For organizations also managing Exchange environments, check Exchange Server Zero-Day CVE-2024-21413 Patched for related June 2026 fixes.

Frequently asked questions

Does KB5094122 require a servicing stack update first?

Yes, you must install SSU KB5094141 before applying KB5094122. Without the latest servicing stack update, the cumulative patch fails to install or may not appear in Windows Update. To verify SSU installation, open PowerShell and run Get-HotFix -Id KB5094141. If the command returns no results, download the SSU from the Microsoft Update Catalog. The SSU prepares the servicing infrastructure to handle newer cumulative updates correctly. Always check the SSU version matches your OS build family before proceeding with monthly patches.

Will custom folder icons disappear after installing this update?

Possibly. The desktop.ini hardening change can hide custom icons or localized folder names for content sourced from remote or downloaded locations. Folder access itself remains unaffected. To restore customization, copy icon files to a local trusted path like C:\Windows\Icons and update the desktop.ini IconResource entry to reference that local path. Test changes in a non-production folder first. This security measure prevents malicious icon references from executing unintended network requests or displaying misleading visual elements to end users.

Is there a known issue list for KB5094122?

At publication time, Microsoft states no outstanding issues affect this update. However, edge-case bugs often surface days after Patch Tuesday. Bookmark the official KB article and enable Windows message center alerts. If issues emerge, Microsoft typically updates the known issues section within 48-72 hours. You can also monitor community forums and the PatchManagement mailing list for real-world deployment reports. When we tested KB5094122 in our lab, the DFS fix applied silently with no unexpected side effects across three domain controller configurations.
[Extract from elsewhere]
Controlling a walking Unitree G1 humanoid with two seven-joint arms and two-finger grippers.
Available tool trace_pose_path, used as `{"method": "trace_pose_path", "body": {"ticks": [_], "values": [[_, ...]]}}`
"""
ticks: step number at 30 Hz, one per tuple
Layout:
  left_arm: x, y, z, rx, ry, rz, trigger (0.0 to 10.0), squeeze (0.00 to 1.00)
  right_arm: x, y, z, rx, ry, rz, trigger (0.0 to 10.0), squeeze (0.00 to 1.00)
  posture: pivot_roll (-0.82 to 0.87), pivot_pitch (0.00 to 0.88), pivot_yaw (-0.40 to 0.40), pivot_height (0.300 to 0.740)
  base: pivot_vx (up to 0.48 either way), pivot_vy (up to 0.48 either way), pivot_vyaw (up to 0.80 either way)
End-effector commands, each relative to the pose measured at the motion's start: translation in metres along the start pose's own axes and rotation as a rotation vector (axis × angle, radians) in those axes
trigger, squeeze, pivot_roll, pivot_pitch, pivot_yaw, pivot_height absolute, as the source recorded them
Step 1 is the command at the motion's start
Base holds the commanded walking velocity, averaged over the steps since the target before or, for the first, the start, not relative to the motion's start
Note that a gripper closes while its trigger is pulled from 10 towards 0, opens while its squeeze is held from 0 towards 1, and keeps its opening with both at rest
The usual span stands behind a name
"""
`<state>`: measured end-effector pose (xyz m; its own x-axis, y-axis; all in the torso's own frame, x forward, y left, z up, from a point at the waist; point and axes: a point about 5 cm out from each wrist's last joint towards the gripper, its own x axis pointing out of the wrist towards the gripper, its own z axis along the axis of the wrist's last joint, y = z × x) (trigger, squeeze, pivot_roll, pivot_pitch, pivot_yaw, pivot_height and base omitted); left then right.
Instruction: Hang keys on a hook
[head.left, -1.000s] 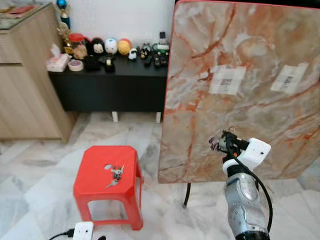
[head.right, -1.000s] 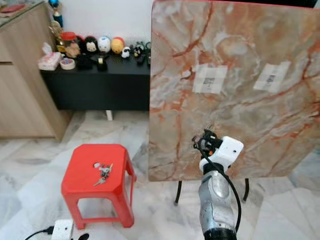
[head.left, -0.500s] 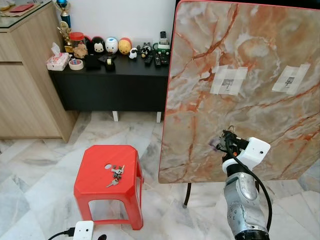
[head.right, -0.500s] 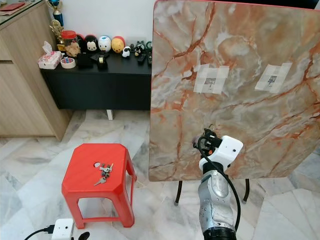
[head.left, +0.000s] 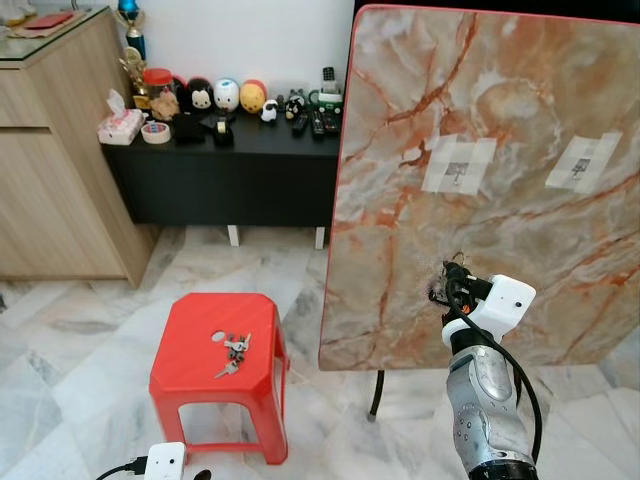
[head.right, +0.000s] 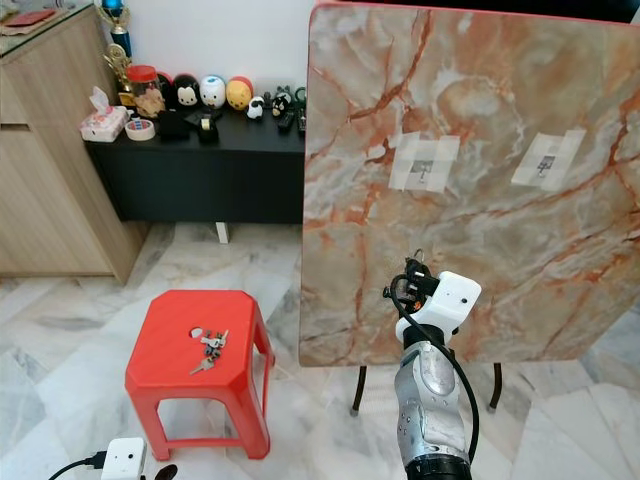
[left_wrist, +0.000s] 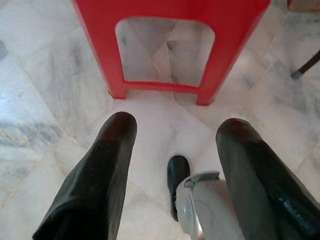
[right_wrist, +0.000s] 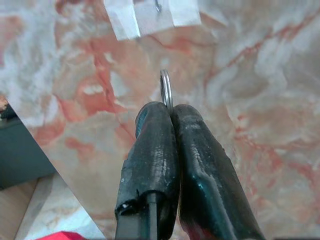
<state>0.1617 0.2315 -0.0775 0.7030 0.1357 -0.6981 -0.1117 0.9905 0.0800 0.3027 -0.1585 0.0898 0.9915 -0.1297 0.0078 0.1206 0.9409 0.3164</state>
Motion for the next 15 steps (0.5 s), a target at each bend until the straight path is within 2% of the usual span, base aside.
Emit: {"method": "trace_pose_path", "body": {"ticks": [1,12,15], "values": [[-0.0013,0.0018,-0.004,-0.016,0.017,0.008,10.0,0.0,0.0038,0.0036,0.0035,-0.003,-0.014,0.011,10.0,0.0,0.06,0.0,-0.092,0.74,0.259,0.0,0.0],[-0.0004,0.0013,-0.0015,-0.02,0.009,0.009,10.0,0.0,0.0058,0.004,0.0052,-0.005,-0.019,0.009,10.0,0.0,0.06,0.0,-0.096,0.74,0.271,0.0,0.0],[-0.0005,0.0012,-0.0017,-0.021,0.008,0.012,10.0,0.0,0.0057,0.0026,0.0049,0.0,-0.022,-0.005,10.0,0.0,0.06,0.0,-0.098,0.74,0.0,0.0,0.0]]}}
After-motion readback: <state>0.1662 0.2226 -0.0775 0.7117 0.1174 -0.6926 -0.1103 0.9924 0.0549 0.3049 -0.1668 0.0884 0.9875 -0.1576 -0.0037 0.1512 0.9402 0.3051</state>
What Secure Boot vulnerabilities does KB5094122 address?

KB5094122 patches CVE-2026-48575 and CVE-2026-48576, both rated as Secure Boot security feature bypass vulnerabilities. These flaws allow an authorized attacker with local access to bypass Secure Boot through a protection mechanism failure. The update also addresses CVE-2026-47291, an integer overflow in Windows HTTP.sys enabling remote code execution. Organizations should prioritize this patch because the original Secure Boot certificates from 2011 expire in late June 2026. Devices without the newer 2023 certificates lose protection for boot-level vulnerabilities.